Machines should understand motive the way humans do, and not just perform tasks blindly, a new study claimed.

The article by the National Centre for Nuclear Robotics (NCNR), based at the University of Birmingham, is based on research by lead author Dr Valerio Ortenzi.

In the paper, which was published in Nature Machine Intelligence last week, Ortenzi explores the ‘motive’ issue by analysing robots’ ability to grasp objects.

According to the researcher, the majority of factory-based machines are ‘dumb’, in the sense that they blindly pick up familiar objects that appear in pre-determined places at the right moment. 

In order for a machine to pick up randomly-presented unfamiliar objects, technologies such as vision systems and advanced AI must be deployed. The machine can then see the target and determine its physical properties, potentially adjusting its gripping sensors not to inadvertently crush an object it has been told to pick up.

However, Ortenzi argues in the paper, even in the scenario of these technologically advanced robots, the ‘motive’ issue persists. In other words, a traditionally ‘successful’ grasp for a robot might actually result in a real-world failure, since the machine does not take into account what the goal behind picking up that object is.

“Imagine asking a robot to pass you a screwdriver in a workshop,” the study reads. “Based on current conventions the best way for a robot to pick up the tool is by the handle.

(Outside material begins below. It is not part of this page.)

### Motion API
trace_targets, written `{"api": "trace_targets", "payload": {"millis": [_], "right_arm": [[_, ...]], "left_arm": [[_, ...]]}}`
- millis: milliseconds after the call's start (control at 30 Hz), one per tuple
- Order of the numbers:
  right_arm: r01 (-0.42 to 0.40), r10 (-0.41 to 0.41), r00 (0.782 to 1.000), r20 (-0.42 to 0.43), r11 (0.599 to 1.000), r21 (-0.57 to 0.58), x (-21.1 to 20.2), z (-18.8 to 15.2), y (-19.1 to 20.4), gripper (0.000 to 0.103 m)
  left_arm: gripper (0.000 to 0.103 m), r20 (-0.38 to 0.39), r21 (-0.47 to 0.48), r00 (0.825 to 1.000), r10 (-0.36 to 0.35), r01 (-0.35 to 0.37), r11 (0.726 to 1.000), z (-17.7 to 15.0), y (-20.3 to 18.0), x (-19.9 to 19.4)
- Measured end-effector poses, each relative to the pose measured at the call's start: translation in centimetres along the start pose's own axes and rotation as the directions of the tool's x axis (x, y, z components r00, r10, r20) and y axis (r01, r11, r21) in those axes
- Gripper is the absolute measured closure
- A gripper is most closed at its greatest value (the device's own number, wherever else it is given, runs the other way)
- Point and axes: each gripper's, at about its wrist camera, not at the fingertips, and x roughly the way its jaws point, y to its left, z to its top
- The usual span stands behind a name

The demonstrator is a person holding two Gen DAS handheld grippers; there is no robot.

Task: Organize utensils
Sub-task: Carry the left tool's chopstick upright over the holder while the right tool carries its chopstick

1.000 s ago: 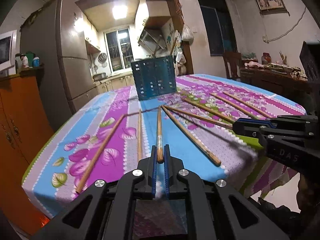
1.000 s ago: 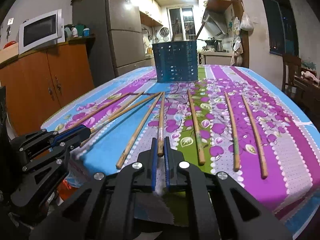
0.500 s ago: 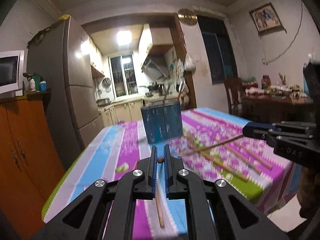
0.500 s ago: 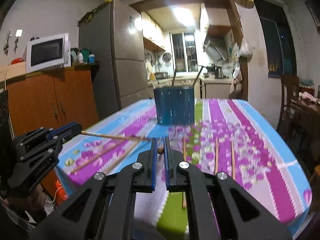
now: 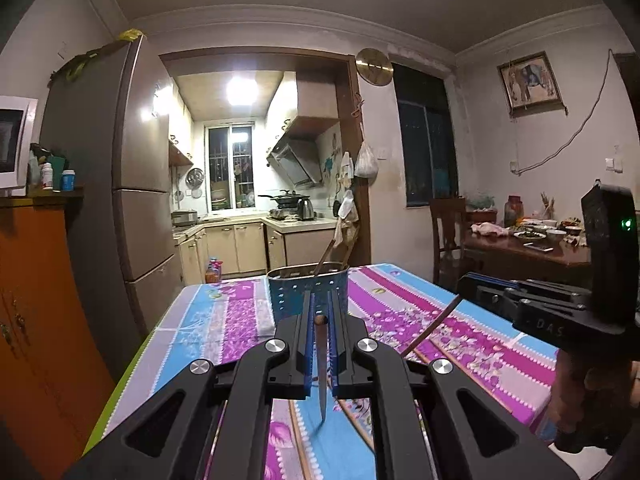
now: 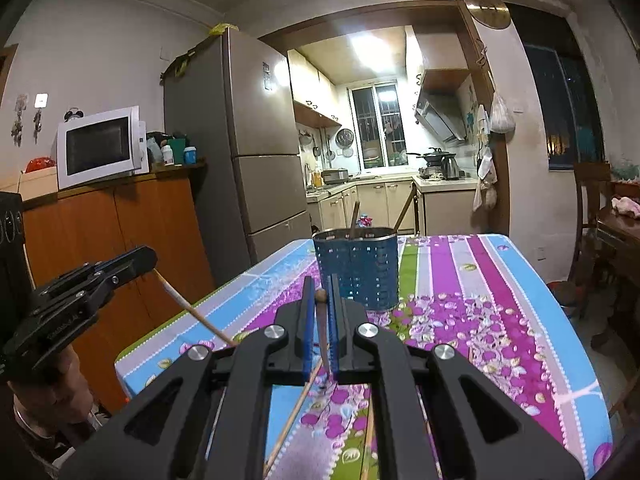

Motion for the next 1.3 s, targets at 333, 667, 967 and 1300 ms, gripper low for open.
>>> {"api": "trace_targets", "payload": {"millis": [333,667,967,1300], "right_arm": [[-0.017,0.017,1.000,0.007,1.000,0.010,0.9,2.3,-0.3,0.098],[-0.029,0.029,1.000,0.005,0.999,0.022,1.6,3.7,-0.3,0.098],[-0.027,0.027,1.000,0.008,1.000,0.008,1.7,4.4,0.0,0.098],[-0.020,0.020,1.000,0.016,1.000,-0.007,1.5,4.4,-0.1,0.098]], "left_arm": [[0.096,-0.007,0.002,1.000,-0.029,0.029,1.000,1.8,0.3,1.5],[0.096,-0.034,-0.022,0.997,-0.066,0.066,0.998,2.7,1.3,2.9],[0.096,-0.043,-0.023,0.996,-0.077,0.076,0.997,2.4,1.7,3.3],[0.096,-0.055,-0.022,0.996,-0.074,0.073,0.997,2.6,1.7,4.2]]}}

“Unfortunately, that could mean that a hugely powerful machine then thrusts a potentially lethal blade towards you, at speed. Instead, the robot needs to know what the end goal is, i.e. to pass the screwdriver safely to its human colleague, in order to rethink its actions.”

The report examines various other examples of this issues, including a robot correctly handling a glass of water to give to a resident in a care home and an another one in a factory correctly picking up an object for delivery but by doing so obscuring a crucial barcode, thus making the delivery impossible.

“What is obvious to humans has to be programmed into a machine and this requires a profoundly different approach”, the researchers said. “The traditional metrics used by researchers, over the past twenty years, to assess robotic manipulation, are not sufficient. In the most practical sense, robots need a new philosophy to get a grip.”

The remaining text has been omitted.